# Towing With A 2011 And Newer Ford F-150



## scuba0331 (Dec 7, 2011)

Hello, I just took a towing seminar at the local RV dealership. There was a representative from Blue Ox who indicated that the 2011 and newer F150'have active sway on the vehicle. He said that you have to turn the sway control off on the vehicle prior to towing a trailer with sway control. He said the the vehicle sway control and the trailer sway control will work against each other.

I don't have a Ford so I cannot validate what he told us but I don't think he was lying!

I thought i would pass along what I learned today!

Thanks!


----------



## atlantadave (Jul 5, 2010)

I have a 2011 F150 with a ProPride hitch. I don't disengage sway control. I've had the sway control system engage on two seperate coccurances due to extreme crosswinds. It quickly reduced the speed of the vehicle and in my opinion helped keep the trailer in line.


----------



## Sean Woodruff (Dec 20, 2007)

Please don't shoot the messenger.... BUT

He's wrong.

If you think through his logic, it makes no logical sense.

He is saying turn off sway control so that sway control does not work against sway control.


----------



## CamperAndy (Aug 26, 2004)

Well I agree with Sean. The built in sway control on the truck functions differently then the mechanical sway controls, no matters whose it is. The built in system operates by applying trailer brakes when sway is detected to force the trailer to come back in line behind the truck.

One of the procedures used by people without built in truck sway control is the manually apply the trailer brakes when you feel sway.
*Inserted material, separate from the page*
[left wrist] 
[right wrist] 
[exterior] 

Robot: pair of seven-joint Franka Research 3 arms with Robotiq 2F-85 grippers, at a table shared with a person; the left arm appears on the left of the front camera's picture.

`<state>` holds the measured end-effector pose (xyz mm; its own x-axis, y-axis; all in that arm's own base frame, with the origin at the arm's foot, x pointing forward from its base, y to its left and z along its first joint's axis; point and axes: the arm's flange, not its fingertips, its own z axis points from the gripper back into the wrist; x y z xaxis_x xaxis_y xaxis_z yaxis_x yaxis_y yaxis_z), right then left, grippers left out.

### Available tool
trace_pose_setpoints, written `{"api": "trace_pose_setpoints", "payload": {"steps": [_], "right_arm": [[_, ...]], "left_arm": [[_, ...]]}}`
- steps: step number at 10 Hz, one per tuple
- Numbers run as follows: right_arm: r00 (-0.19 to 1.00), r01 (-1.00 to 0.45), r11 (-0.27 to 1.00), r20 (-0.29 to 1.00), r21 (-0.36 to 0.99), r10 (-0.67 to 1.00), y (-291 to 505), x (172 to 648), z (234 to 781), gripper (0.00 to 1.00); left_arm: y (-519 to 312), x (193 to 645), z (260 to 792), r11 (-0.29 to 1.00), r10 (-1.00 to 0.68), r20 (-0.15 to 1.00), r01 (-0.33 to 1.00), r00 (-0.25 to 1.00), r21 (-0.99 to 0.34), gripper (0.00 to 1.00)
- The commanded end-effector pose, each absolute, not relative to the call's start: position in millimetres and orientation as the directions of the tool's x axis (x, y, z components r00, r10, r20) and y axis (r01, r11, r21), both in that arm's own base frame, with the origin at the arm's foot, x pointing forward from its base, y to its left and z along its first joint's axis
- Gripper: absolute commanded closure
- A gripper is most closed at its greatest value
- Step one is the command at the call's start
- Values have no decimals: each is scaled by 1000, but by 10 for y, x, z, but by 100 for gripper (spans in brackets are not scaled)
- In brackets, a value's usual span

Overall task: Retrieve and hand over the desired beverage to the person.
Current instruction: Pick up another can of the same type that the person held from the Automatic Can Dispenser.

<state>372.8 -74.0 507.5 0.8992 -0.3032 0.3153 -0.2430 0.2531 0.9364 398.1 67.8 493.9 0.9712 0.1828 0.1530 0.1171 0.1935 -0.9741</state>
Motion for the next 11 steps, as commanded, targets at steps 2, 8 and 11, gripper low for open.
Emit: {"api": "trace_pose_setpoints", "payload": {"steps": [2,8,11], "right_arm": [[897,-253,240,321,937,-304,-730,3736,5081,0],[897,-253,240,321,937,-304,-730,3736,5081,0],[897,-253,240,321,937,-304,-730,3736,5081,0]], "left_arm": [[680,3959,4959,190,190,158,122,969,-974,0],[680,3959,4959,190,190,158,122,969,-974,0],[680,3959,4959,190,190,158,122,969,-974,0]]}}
Are you sure he was not talking about auto load leveling? On some vehicles they must be turned off as they can affect the weight distribution hitch function.


----------



## scuba0331 (Dec 7, 2011)

Sean Woodruff said:


> Please don't shoot the messenger.... BUT
> 
> He's wrong.
> 
> ...


Ok good some real world results!

Like i said I couldn't confirm the validity of this since I have a Ram 1500! Maybe it has something to with how the Blue Ox and the F 150 work together?

Either way just passing on what I heard. I know sway won't be an issue as I have a ProPride too!


----------



## scuba0331 (Dec 7, 2011)

CamperAndy said:


> Well I agree with Sean. The built in sway control on the truck functions differently then the mechanical sway controls, no matters whose it is. The built in system operates by applying trailer brakes when sway is detected to force the trailer to come back in line behind the truck.
> 
> One of the procedures used by people without built in truck sway control is the manually apply the trailer brakes when you feel sway.
> 
> Are you sure he was not talking about auto load leveling? On some vehicles they must be turned off as they can affect the weight distribution hitch function.
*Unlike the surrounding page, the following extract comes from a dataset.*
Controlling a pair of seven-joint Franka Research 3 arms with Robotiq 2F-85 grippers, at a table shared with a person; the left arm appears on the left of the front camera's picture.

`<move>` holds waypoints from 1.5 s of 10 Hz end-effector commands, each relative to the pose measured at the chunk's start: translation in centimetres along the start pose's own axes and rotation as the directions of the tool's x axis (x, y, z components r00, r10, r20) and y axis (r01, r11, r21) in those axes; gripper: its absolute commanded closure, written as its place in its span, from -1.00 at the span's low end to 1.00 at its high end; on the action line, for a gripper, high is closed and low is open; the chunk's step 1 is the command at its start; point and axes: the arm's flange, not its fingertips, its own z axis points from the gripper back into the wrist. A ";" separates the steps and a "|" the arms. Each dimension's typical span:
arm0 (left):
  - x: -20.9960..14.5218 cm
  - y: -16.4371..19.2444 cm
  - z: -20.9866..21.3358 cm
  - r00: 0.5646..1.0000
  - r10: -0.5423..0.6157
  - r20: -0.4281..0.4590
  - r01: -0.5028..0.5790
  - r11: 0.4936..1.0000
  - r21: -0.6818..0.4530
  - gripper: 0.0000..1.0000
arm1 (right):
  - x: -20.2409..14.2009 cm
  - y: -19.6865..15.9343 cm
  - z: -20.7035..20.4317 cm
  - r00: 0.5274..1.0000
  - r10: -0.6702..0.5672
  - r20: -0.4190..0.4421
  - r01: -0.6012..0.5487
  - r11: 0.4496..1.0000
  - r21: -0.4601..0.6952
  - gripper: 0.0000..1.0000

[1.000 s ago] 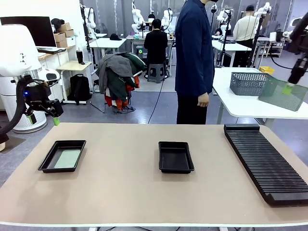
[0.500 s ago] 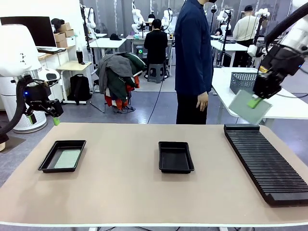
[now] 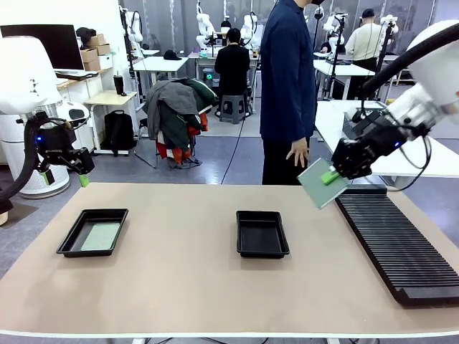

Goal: Inspect and transfer BCBs to ESD trays.
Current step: Pick up the Blank PCB from the PCB Rack and place it in the right ESD tray.

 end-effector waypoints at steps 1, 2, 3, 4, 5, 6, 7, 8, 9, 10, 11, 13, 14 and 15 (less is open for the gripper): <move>-0.1 0.1 -0.3 1.000 -0.006 0.009 0.006 1.000 -0.008 -1.00 | -0.3 -0.3 -3.8 0.995 0.002 0.095 -0.010 0.997 0.080 0.96; -0.1 0.1 -0.3 1.000 -0.006 0.009 0.006 1.000 -0.008 -1.00 | -0.2 -0.7 -5.9 0.995 -0.016 0.097 0.006 0.995 0.101 0.96; -0.1 0.1 -0.3 1.000 -0.006 0.009 0.006 1.000 -0.008 -1.00 | 0.0 -1.4 -7.9 0.991 -0.047 0.124 0.031 0.992 0.125 0.96; -0.1 0.1 -0.3 1.000 -0.006 0.009 0.006 1.000 -0.008 -1.00 | 0.3 -2.1 -9.9 0.988 -0.064 0.142 0.041 0.986 0.162 0.96; -0.1 0.1 -0.3 1.000 -0.006 0.009 0.006 1.000 -0.008 -1.00 | 0.5 -2.9 -12.0 0.982 -0.088 0.164 0.056 0.981 0.186 0.96; -0.1 0.1 -0.3 1.000 -0.006 0.009 0.006 1.000 -0.008 -1.00 | 0.7 -3.5 -13.7 0.979 -0.105 0.177 0.070 0.979 0.192 0.96; -0.1 0.1 -0.3 1.000 -0.006 0.009 0.006 1.000 -0.008 -1.00 | 0.9 -4.1 -15.5 0.974 -0.134 0.181 0.096 0.974 0.203 0.96; -0.1 0.1 -0.3 1.000 -0.006 0.009 0.006 1.000 -0.008 -1.00 | 1.2 -4.7 -17.0 0.969 -0.156 0.193 0.112 0.969 0.221 0.96; -0.1 0.1 -0.3 1.000 -0.006 0.009 0.006 1.000 -0.008 -1.00 | 1.6 -5.4 -18.3 0.970 -0.166 0.180 0.122 0.965 0.232 0.96; -0.1 0.1 -0.3 1.000 -0.006 0.009 0.006 1.000 -0.008 -1.00 | 2.0 -6.0 -19.4 0.972 -0.168 0.162 0.132 0.968 0.214 0.96; -0.1 0.1 -0.3 1.000 -0.006 0.009 0.006 1.000 -0.008 -1.00 | 2.2 -6.6 -20.0 0.972 -0.170 0.163 0.132 0.967 0.220 0.96; -0.1 0.1 -0.3 1.000 -0.006 0.009 0.006 1.000 -0.008 -1.00 | 2.9 -7.4 -21.6 0.974 -0.175 0.141 0.144 0.967 0.208 0.96; -0.1 0.1 -0.3 1.000 -0.006 0.009 0.006 1.000 -0.008 -1.00 | 3.3 -7.8 -22.2 0.974 -0.181 0.134 0.153 0.968 0.198 0.96; -0.1 0.1 -0.3 1.000 -0.006 0.009 0.006 1.000 -0.008 -1.00 | 3.8 -8.1 -22.7 0.975 -0.177 0.134 0.151 0.972 0.181 0.96</move>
I'm positive he said sway control as some one in the class asked him how to turn it off on his truck.

How it came about was the Blue Ox rep received a call from a dealer saying the Blue Ox they installed on a new F150 wasn't working properly. So the Blue Ox rep went to the dealer to see what the problem was. The rep took it out on the highway and by the time he was up to 40 mph they were all over the road. So the Blue Ox rep pulled over and he said they went through the owners manual and saw that the truck had sway control. So they turned it off and went down the road without and issue.

So thats the story! Makes for an interesting discussion at least!


----------



## CamperAndy (Aug 26, 2004)

I don't see how that is really possible but I have learned to never say never when it comes to things like this.


----------



## Sean Woodruff (Dec 20, 2007)

I have no doubt he probably said that.

Good question for the Blue Ox Rep...

So, you were towing the trailer with a Blue Ox Sway Pro hitch and the truck sway control had the need to kick in... hmmmmm?
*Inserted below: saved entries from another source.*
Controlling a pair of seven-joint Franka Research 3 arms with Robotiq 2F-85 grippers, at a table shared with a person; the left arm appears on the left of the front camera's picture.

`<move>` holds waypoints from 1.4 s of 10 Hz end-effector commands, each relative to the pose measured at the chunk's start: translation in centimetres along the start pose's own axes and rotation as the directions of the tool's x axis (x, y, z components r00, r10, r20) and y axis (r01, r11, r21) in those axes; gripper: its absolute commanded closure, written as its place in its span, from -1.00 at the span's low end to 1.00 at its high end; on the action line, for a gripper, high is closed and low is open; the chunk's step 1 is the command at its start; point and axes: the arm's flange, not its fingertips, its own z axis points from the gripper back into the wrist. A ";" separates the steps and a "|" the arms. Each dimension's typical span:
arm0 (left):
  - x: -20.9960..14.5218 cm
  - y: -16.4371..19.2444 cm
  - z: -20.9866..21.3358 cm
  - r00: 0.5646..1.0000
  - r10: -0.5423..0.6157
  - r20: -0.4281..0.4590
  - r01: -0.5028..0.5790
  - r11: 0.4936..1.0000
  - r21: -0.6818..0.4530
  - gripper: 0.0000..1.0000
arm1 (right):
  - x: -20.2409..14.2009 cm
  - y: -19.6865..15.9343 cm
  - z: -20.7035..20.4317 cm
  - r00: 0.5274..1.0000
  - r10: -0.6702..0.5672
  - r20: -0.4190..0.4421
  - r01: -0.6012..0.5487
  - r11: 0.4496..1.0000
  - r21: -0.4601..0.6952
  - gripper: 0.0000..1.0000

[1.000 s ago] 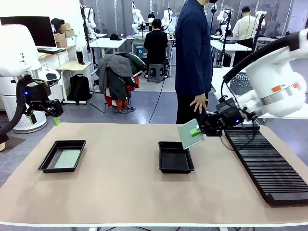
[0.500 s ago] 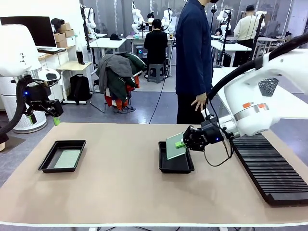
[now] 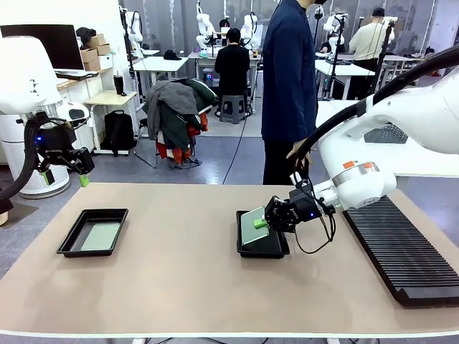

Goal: Inspect and transfer BCBs to ESD trays.
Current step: Pick up the Blank PCB from the PCB Rack and place it in the right ESD tray.

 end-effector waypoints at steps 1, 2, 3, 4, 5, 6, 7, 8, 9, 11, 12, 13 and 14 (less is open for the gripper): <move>-0.1 0.1 -0.3 1.000 -0.006 0.009 0.006 1.000 -0.008 -1.00 | 0.9 -0.5 -1.3 1.000 0.007 0.020 -0.007 0.999 -0.033 0.96; -0.1 0.1 -0.3 1.000 -0.006 0.009 0.006 1.000 -0.008 -1.00 | 1.1 -0.9 -1.3 1.000 -0.005 0.020 0.006 0.999 -0.039 0.96; -0.1 0.1 -0.3 1.000 -0.006 0.009 0.006 1.000 -0.008 -1.00 | 1.1 -1.1 -1.4 1.000 -0.021 0.016 0.022 0.998 -0.058 0.96; -0.1 0.1 -0.3 1.000 -0.006 0.009 0.006 1.000 -0.008 -1.00 | 1.2 -1.2 -1.4 0.999 -0.031 0.014 0.031 0.997 -0.070 0.96; -0.1 0.1 -0.3 1.000 -0.006 0.009 0.006 1.000 -0.008 -1.00 | 1.3 -1.1 -1.4 0.999 -0.034 0.009 0.035 0.996 -0.081 0.96; -0.1 0.1 -0.3 1.000 -0.006 0.009 0.006 1.000 -0.008 -1.00 | 1.4 -1.0 -1.4 0.999 -0.034 0.007 0.034 0.996 -0.088 0.96; -0.1 0.1 -0.3 1.000 -0.006 0.009 0.006 1.000 -0.008 -1.00 | 1.4 -0.8 -1.4 0.999 -0.042 0.015 0.044 0.993 -0.114 0.96; -0.1 0.1 -0.3 1.000 -0.006 0.009 0.006 1.000 -0.008 -1.00 | 1.4 -0.5 -1.4 0.999 -0.033 0.002 0.032 0.992 -0.125 0.96; -0.1 0.1 -0.3 1.000 -0.006 0.009 0.006 1.000 -0.008 -1.00 | 1.4 -0.1 -1.5 1.000 -0.022 -0.012 0.020 0.990 -0.137 0.96; -0.1 0.1 -0.3 1.000 -0.006 0.009 0.006 1.000 -0.008 -1.00 | 1.1 -1.2 -1.1 1.000 -0.025 0.009 0.026 0.997 -0.078 0.96; -0.1 0.1 -0.3 1.000 -0.006 0.009 0.006 1.000 -0.008 -1.00 | 1.1 -1.2 -1.1 1.000 -0.025 0.009 0.026 0.997 -0.078 0.96; -0.1 0.1 -0.3 1.000 -0.006 0.009 0.006 1.000 -0.008 -1.00 | 1.1 -1.2 -1.1 1.000 -0.025 0.009 0.026 0.997 -0.078 0.96; -0.1 0.1 -0.3 1.000 -0.006 0.009 0.006 1.000 -0.008 -1.00 | 1.1 -1.2 -1.1 1.000 -0.025 0.009 0.026 0.997 -0.078 0.96</move>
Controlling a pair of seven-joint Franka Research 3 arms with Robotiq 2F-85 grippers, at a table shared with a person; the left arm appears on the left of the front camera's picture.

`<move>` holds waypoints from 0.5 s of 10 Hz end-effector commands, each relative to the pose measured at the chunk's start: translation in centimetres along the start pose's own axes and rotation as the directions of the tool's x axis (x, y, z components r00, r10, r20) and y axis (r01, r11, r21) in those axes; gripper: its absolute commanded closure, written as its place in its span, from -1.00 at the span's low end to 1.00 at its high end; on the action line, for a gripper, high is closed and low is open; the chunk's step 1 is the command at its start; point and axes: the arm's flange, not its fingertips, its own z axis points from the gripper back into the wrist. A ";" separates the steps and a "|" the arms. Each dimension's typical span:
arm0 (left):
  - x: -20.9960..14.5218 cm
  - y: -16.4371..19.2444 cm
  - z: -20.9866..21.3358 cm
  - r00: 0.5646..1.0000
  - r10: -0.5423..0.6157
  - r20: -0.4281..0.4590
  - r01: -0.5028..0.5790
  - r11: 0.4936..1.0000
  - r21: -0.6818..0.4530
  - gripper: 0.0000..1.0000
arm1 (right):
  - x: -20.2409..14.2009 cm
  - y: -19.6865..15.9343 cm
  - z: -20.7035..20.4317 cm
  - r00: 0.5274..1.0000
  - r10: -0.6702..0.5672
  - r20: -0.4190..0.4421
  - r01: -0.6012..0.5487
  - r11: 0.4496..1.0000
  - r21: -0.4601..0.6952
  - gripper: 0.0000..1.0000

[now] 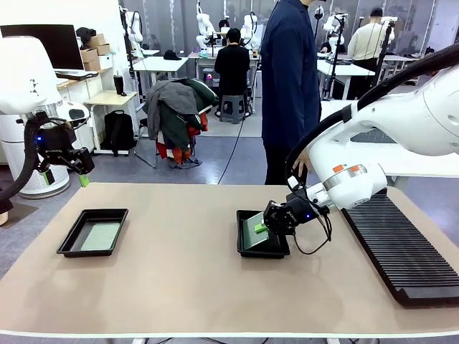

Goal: Inspect and transfer BCBs to ESD trays.
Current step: Pick up the Blank PCB from the PCB Rack and place it in the right ESD tray.

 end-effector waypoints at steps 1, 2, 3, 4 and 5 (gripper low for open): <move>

Sorry, Mr. Blue Ox Rep, but I don't think when they came up with the name "Sway Pro" they meant that the trailer would be professionally swaying when you use it!

It certainly does make for an interesting discussion but it DRIVES ME CRAZY when some of this stuff gets spread around the internet. I end up answering the question OVER AND OVER again on the phone to clear it up. LOL

-


----------



## Todd&Regan (Jul 1, 2010)

I've never had any issues with trailer sway with my 2012 F-150 which has the factory trailer sway control. Speaking from my experience, I would not recommend additional trailer sway components with vehicles that have factory trailer sway control. Not because I think it'll cause an issue, but because it's not needed.


----------



## raynardo (Jun 8, 2007)

I have a 2012 F-250 with built-in sway control. I also have a sway control bar on my trailer.

Since my previous 2006 F-250 did not have built-in sway control and I had pulled my trailer about 60K miles with it without an sway incident, I decided I did not want to tempt fate and try something new with the new truck. So, I hook it up the exact same way as I did with my old truck, and it has worked like a charmer for me for the past 6K miles.

The question I asked myself was: is it possible to have too much sway control? I didn't think so, so I went with what worked for me. I've never heard otherwise.


----------